The detective stares at me hard, like his eyes were twin suns. I feel burned.
He pulls a TV cart into the room and plays a video for me. It’s a copy of the bank security tape.
Eyeglasses, Officer Dave, and I watch a kid named Zits walk into the bank and stand near a huge potted plant.
I laugh.
“What’s so funny?” Eyeglasses asks.
“I just look stupid next to that big plant. Look at me, I’m trying to hide behind it.”
It’s true. I’m using it for cover. Eyeglasses and Officer Dave have to laugh, t
oo. It is funny. But it’s only funny because I didn’t do what I was supposed to do. It’s only funny because I’m alive to watch it. It’s only funny because everybody in that bank is still alive.
So maybe it’s not really funny at all.
Maybe we’re all laughing because it’s so fucking unfunny.
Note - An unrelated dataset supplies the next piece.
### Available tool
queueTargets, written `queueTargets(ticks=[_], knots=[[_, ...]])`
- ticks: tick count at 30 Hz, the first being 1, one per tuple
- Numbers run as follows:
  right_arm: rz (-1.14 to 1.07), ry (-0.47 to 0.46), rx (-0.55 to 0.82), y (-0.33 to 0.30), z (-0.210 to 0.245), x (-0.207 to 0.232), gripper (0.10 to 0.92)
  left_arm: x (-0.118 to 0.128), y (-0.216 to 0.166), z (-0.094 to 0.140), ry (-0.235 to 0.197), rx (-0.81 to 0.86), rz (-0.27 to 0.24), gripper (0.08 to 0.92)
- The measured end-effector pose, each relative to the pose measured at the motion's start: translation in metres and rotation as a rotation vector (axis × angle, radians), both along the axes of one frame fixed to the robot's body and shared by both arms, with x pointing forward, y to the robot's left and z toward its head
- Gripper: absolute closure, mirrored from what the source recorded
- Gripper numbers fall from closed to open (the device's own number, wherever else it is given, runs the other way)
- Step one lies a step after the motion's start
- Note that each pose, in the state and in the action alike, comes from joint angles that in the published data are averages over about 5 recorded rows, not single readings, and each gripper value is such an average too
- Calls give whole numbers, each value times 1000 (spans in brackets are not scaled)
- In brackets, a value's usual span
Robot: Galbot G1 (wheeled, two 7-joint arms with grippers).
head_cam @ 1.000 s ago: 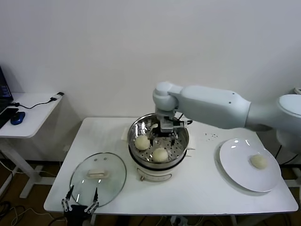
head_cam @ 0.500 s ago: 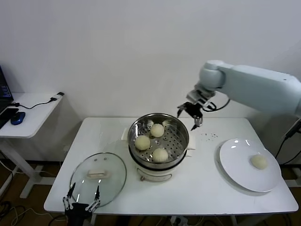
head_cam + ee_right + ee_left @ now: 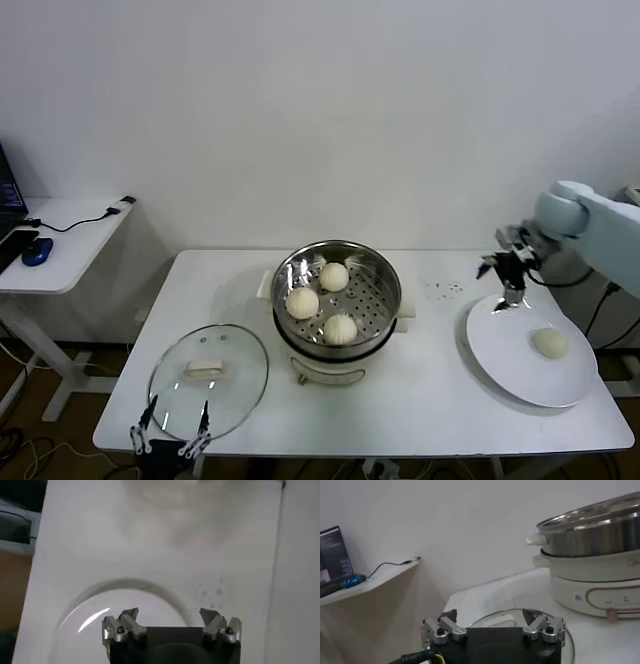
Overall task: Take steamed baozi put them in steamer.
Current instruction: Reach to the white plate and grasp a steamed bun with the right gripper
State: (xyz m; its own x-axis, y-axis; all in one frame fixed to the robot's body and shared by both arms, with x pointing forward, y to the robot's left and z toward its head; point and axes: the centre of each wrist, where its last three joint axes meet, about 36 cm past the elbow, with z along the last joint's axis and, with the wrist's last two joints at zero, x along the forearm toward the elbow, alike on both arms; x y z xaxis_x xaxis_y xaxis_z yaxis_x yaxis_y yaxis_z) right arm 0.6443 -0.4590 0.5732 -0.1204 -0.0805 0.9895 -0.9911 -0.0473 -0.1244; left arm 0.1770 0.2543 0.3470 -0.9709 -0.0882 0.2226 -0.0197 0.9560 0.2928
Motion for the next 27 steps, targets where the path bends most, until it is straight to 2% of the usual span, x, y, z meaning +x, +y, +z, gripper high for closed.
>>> queueTargets(ticks=[12, 27], knots=[[-110, 37, -74, -77, -56, -26, 200, -6, -1, 0, 13, -4, 11, 177], [-156, 46, -105, -106, -94, -21, 200, -10, -3, -3, 21, -3, 24, 177]])
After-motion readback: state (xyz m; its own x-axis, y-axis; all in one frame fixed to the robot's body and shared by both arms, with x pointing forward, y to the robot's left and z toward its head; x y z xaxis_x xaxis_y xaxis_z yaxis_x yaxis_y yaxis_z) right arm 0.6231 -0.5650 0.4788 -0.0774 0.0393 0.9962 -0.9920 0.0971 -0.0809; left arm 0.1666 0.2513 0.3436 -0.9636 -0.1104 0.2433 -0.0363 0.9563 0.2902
In the video, I pat my coat once, twice, three times.
“What are you doing?” Eyeglasses asks.
“I’m checking to see if my guns are still there,” I say.
“Are you thinking about using them?”
“Yeah.”
“But you didn’t. Why not?”
On the video, my image disappears for a second. I’m gone. And then I reappear.
“Whoa,” Officer Dave says. “Did you see that?”
The detective rewinds the tape. Presses PLAY. I’m there in the bank. Then I’m gone—poof. And then I reappear.
“That’s weird,” Officer Dave says.
“Aw, it’s just a flaw in the tape,” Eyeglasses says. “They reuse these tapes over and over. The quality goes down. They got weird bumps and cuts in them.”
Eyeglasses is probably right.
On the video, I am staring at the little blond boy and his mother. I smile and wave.
“Who is that?” Eyeglasses asks me.
“It’s just a boy and his mother,” I say.
“Do you know them?”
“No.”
“Then why are you being so friendly to them?”
“They were beautiful,” I say.
Detective Eyeglasses snorts at me. He thinks I’m goofy. But Officer Dave smiles. He must be a father.
“Do you know where we might find this Justice?” Eyeglasses asks me.
“Maybe,” I say. “We lived together in this warehouse down in SoDo.”
“Jesus,” he says. “Why didn’t you tell us this before?”
“You didn’t ask.”
I lead them to the warehouse. I wait outside with two rookie cops while Dave and Eyeglasses and a SWAT team check out the whole building.
Nobody is there.
Pretty soon, Eyeglasses comes out and takes me upstairs to the room where Justice and I lived for a few weeks.
There are empty cans, bottles, and plastic containers. There are two beds made out of newspaper and cardboard. There are newspaper photos and magazine articles taped on the walls. All the people in those photos and articles have crosshairs painted over their faces. They were all targets.